=== PROBLEM STATEMENT ===
Return an exact transcript of the material below from the line containing "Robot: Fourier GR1" through its final line, and no other lines.
┄┄┄┄┄┄┄┄┄┄
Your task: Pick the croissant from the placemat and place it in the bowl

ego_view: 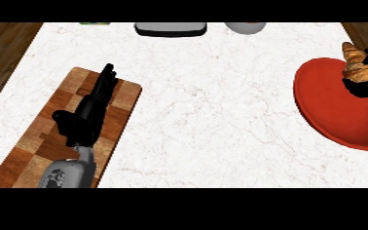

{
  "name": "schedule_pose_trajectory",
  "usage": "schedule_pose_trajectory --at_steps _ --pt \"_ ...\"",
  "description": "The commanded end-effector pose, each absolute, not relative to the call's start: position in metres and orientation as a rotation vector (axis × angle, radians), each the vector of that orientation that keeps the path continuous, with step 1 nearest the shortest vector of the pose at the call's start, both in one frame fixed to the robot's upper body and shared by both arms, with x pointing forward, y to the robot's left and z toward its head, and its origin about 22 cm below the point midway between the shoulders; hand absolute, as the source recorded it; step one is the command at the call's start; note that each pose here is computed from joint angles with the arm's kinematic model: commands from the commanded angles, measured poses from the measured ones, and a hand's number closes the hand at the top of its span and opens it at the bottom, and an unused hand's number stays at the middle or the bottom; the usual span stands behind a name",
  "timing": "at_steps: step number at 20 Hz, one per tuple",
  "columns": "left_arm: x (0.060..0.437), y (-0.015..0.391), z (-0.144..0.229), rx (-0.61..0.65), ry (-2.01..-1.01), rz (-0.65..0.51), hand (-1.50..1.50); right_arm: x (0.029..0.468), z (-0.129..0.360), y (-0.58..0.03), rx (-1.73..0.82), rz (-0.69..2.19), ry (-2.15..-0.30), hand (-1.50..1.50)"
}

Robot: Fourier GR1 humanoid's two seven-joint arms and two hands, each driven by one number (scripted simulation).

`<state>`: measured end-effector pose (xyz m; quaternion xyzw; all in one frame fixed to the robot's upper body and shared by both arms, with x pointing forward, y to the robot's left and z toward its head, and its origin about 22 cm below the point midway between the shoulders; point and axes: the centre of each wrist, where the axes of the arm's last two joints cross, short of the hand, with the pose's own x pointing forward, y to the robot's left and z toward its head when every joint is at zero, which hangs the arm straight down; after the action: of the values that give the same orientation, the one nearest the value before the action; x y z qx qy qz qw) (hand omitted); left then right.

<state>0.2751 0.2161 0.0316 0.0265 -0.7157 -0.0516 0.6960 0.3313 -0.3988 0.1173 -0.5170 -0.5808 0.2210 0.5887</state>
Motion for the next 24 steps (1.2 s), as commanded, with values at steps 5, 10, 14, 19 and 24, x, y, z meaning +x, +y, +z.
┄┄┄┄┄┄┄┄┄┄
=== WRITTEN ANSWER ===
Robot: Fourier GR1 humanoid's two seven-joint arms and two hands, each driven by one number (scripted simulation).

`<state>`: measured end-effector pose (xyz m; quaternion xyzw; all in one frame fixed to the robot's upper body and shared by both arms, with x pointing forward, y to the robot's left and z toward its head, and its origin about 22 cm below the point midway between the shoulders; point and axes: the centre of each wrist, where the axes of the arm's last two joints cross, short of the hand, with the pose's own x pointing forward, y to the robot's left and z toward its head when every joint is at zero, which hangs the arm straight down; after the action: of the values that give the same orientation, the one nearest the value before the action; x y z qx qy qz qw) (hand omitted); left then right.

<state>0.2751 0.2161 0.0316 0.0265 -0.7157 -0.0516 0.6960 0.3313 -0.3988 0.1173 -0.5170 -0.5808 0.2210 0.5887</state>
Motion for the next 24 steps (1.2 s), as commanded, with values at steps 5, 10, 14, 19 and 24, x, y, z meaning +x, +y, +z.

That completes the output for this exercise.